Beginning with the line that contains "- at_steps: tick" in the material below, print each line exactly until the line that contains "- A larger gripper" has been printed, then stop.

» DATA SECTION
===============

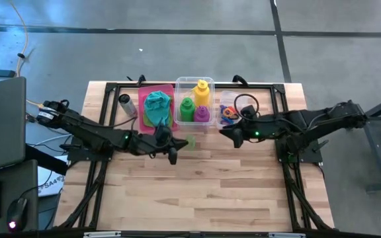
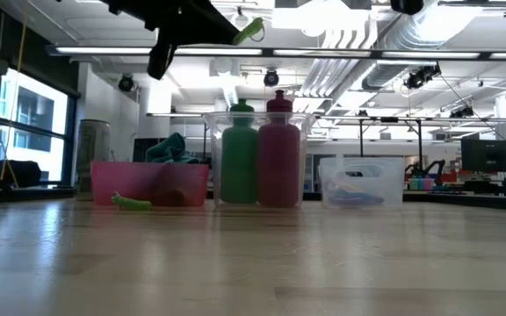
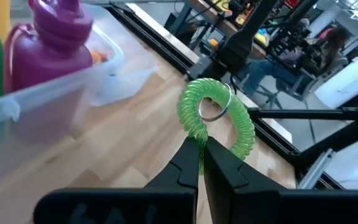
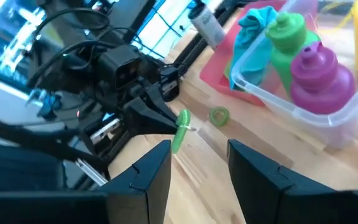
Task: Pick & Place Sports Items
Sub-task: Put the bottom green spring keychain into the right transparent bin
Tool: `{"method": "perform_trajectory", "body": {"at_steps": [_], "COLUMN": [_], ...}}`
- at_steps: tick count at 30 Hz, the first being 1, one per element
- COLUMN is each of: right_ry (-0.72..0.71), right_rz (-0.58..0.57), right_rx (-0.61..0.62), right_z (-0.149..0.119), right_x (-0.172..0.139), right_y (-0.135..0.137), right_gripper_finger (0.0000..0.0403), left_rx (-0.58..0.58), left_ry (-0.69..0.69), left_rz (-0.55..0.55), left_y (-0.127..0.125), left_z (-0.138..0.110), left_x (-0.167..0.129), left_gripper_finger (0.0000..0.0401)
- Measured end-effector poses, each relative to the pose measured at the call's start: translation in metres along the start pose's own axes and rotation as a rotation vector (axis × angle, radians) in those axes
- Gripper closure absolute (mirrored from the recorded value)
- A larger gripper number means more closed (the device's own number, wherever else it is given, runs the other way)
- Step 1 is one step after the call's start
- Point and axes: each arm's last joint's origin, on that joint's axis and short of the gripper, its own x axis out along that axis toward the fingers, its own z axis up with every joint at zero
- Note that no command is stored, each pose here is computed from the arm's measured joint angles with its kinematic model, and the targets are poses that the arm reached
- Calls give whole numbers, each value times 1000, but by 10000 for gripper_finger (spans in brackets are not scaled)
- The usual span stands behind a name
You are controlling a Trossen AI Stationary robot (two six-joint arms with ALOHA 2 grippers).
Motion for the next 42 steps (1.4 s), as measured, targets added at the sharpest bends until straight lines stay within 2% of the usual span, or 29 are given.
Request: {"method": "perform_trajectory", "body": {"at_steps": [9, 12, 24, 37, 42], "right_ry": [42, 49, 64, 52, 40], "right_rz": [-9, 30, 62, 74, 70], "right_rx": [152, 193, 223, 237, 240], "right_z": [-6, -7, -23, -37, -36], "right_x": [12, 20, 62, 94, 97], "right_y": [1, 6, 15, 18, 17], "right_gripper_finger": [255, 255, 255, 255, 255], "left_rx": [28, 41, 61, 66, 67], "left_ry": [-47, -48, -47, -33, -32], "left_rz": [-19, -19, -36, -54, -56], "left_y": [0, 0, -1, -2, -2], "left_z": [7, 7, 8, 7, 7], "left_x": [2, 2, 2, 2, 2], "left_gripper_finger": [398, 398, 398, 398, 398]}}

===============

» ANSWER TO THIS PROBLEM
- at_steps: tick count at 30 Hz, the first being 1, one per element
- COLUMN is each of: right_ry (-0.72..0.71), right_rz (-0.58..0.57), right_rx (-0.61..0.62), right_z (-0.149..0.119), right_x (-0.172..0.139), right_y (-0.135..0.137), right_gripper_finger (0.0000..0.0403), left_rx (-0.58..0.58), left_ry (-0.69..0.69), left_rz (-0.55..0.55), left_y (-0.127..0.125), left_z (-0.138..0.110), left_x (-0.167..0.129), left_gripper_finger (0.0000..0.0401)
- Measured end-effector poses, each relative to the pose measured at the call's start: translation in metres along the start pose's own axes and rotation as a rotation vector (axis × angle, radians) in those axes
- Gripper closure absolute (mirrored from the recorded value)
- A larger gripper number means more closed (the device's own number, wherever else it is given, runs the other way)

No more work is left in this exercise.